Looking at the entries underneath, work out how many lines contain "frame". Write only that number.

INPUT Start Marker

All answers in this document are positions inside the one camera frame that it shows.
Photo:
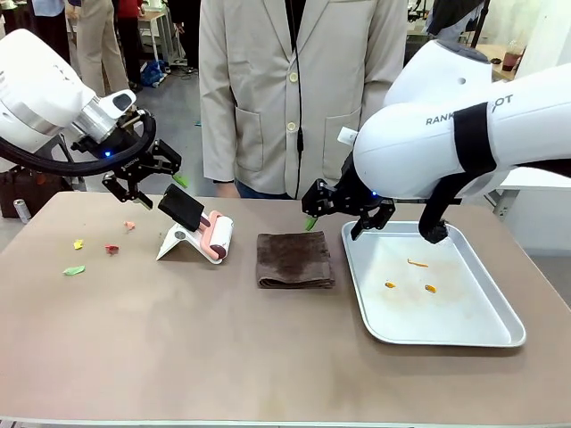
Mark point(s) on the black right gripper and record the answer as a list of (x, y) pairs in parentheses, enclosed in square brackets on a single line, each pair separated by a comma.
[(354, 196)]

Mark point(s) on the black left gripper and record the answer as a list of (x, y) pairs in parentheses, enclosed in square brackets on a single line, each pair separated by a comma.
[(127, 162)]

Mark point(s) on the brown towel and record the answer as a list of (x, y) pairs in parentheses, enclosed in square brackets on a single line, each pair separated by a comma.
[(294, 260)]

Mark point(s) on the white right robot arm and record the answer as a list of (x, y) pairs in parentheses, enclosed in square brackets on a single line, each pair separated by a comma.
[(446, 147)]

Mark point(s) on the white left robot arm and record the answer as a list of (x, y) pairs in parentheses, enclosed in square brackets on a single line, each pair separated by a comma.
[(35, 89)]

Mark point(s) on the person's right hand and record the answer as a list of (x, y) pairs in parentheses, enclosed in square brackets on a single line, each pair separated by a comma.
[(226, 189)]

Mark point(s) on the black flat rectangular device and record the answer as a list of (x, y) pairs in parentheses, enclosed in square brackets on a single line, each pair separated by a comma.
[(180, 207)]

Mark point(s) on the pink paper scrap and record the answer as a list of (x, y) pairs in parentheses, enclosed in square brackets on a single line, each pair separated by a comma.
[(129, 226)]

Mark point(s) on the white paper tag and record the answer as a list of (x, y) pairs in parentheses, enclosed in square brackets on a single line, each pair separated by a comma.
[(347, 135)]

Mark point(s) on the white folding stand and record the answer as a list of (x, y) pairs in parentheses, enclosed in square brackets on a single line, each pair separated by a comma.
[(178, 243)]

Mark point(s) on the red paper scrap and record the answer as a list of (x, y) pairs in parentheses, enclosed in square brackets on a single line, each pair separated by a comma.
[(111, 249)]

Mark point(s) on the round orange sauce stain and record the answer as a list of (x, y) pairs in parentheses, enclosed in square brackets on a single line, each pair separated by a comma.
[(430, 288), (390, 284)]

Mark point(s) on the long orange sauce stain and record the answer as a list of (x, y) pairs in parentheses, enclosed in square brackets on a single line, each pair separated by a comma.
[(417, 263)]

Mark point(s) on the pink white lint roller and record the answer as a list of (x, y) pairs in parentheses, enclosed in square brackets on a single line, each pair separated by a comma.
[(220, 234)]

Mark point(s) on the yellow paper scrap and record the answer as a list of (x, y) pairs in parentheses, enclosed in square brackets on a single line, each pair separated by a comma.
[(78, 244)]

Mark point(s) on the blue plastic bag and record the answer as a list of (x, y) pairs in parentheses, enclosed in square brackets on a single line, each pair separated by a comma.
[(154, 73)]

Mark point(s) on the green paper scrap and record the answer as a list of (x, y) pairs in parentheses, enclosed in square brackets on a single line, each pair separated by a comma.
[(73, 270)]

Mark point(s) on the dark brown bag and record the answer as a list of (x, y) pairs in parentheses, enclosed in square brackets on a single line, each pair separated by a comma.
[(27, 191)]

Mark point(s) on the silver metal tray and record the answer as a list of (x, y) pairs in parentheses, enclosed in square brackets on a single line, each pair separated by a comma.
[(428, 307)]

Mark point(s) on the silver drink can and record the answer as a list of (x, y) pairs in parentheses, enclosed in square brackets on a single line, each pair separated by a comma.
[(21, 210)]

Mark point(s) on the bystander in red top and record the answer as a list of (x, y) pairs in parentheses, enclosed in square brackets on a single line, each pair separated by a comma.
[(130, 35)]

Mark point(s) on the person in beige jacket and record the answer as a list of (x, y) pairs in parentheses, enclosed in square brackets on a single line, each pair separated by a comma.
[(267, 89)]

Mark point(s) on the bystander in beige trousers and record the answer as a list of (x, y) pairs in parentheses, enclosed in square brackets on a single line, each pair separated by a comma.
[(100, 40)]

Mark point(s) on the white side table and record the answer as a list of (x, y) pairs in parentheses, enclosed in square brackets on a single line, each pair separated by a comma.
[(526, 200)]

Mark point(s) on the bystander in dark clothes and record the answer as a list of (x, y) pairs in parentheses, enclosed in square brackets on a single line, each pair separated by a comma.
[(51, 22)]

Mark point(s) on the dark red drink cup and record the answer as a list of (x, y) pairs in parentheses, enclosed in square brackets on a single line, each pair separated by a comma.
[(510, 60)]

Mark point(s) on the black vertical pole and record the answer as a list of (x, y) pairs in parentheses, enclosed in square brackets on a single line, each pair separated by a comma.
[(478, 22)]

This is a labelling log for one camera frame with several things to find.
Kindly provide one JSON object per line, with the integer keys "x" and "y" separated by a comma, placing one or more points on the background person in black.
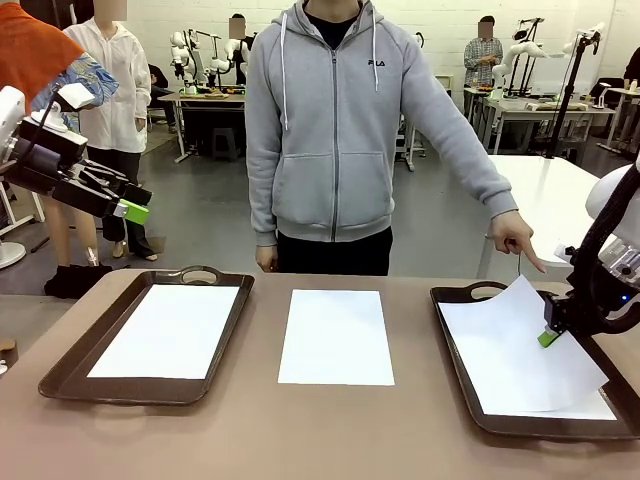
{"x": 245, "y": 60}

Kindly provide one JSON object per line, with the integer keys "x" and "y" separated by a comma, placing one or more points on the white desk lamp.
{"x": 600, "y": 97}

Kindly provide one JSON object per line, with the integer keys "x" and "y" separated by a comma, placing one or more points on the seated person in dark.
{"x": 159, "y": 80}

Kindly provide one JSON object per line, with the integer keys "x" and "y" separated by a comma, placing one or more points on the brown plastic serving tray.
{"x": 65, "y": 385}
{"x": 525, "y": 427}

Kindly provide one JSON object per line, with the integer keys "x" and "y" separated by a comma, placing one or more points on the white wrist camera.
{"x": 562, "y": 252}
{"x": 75, "y": 96}

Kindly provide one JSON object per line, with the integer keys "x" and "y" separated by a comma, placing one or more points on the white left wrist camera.
{"x": 75, "y": 96}

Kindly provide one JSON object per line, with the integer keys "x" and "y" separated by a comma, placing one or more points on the person's left hand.
{"x": 512, "y": 232}

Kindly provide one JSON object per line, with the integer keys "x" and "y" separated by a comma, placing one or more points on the person's right hand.
{"x": 266, "y": 260}

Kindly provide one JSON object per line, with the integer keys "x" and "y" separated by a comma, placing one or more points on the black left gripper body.
{"x": 40, "y": 160}

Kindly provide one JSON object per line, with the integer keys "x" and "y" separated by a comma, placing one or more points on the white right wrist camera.
{"x": 562, "y": 252}

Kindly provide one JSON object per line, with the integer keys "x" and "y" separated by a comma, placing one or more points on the figure in white jacket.
{"x": 120, "y": 100}

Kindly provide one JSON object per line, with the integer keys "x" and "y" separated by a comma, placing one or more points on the black tripod stand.
{"x": 567, "y": 100}

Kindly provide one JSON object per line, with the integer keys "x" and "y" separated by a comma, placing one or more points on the white A4 paper sheet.
{"x": 165, "y": 330}
{"x": 335, "y": 340}
{"x": 500, "y": 350}
{"x": 597, "y": 407}

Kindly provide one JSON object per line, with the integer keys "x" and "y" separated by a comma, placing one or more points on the person's right forearm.
{"x": 262, "y": 210}

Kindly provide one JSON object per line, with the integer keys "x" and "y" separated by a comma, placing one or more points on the black bag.
{"x": 70, "y": 282}

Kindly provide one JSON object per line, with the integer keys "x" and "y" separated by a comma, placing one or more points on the person in grey hoodie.
{"x": 325, "y": 150}

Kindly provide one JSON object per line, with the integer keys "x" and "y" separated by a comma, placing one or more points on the person's left forearm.
{"x": 475, "y": 165}

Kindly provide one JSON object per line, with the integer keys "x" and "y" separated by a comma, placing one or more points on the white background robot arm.
{"x": 520, "y": 50}

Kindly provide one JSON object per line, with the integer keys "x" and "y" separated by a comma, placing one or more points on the white board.
{"x": 550, "y": 75}

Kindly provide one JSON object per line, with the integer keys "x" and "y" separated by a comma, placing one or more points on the long white background desk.
{"x": 530, "y": 107}

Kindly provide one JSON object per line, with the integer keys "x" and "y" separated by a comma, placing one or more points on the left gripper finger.
{"x": 132, "y": 212}
{"x": 115, "y": 185}

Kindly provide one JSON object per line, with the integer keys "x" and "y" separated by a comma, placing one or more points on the person in plaid shirt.
{"x": 482, "y": 55}

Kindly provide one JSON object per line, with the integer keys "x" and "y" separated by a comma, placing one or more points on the white round stand base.
{"x": 10, "y": 257}

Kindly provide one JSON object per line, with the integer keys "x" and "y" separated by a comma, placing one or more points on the white table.
{"x": 545, "y": 200}

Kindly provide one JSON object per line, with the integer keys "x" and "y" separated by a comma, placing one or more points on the grey plastic stool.
{"x": 226, "y": 142}

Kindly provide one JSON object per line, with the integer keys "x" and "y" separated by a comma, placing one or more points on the background robot workbench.
{"x": 210, "y": 97}

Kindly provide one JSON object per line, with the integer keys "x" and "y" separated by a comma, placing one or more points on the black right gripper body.
{"x": 557, "y": 312}

INPUT End Marker

**SOLUTION FOR THIS EXERCISE:**
2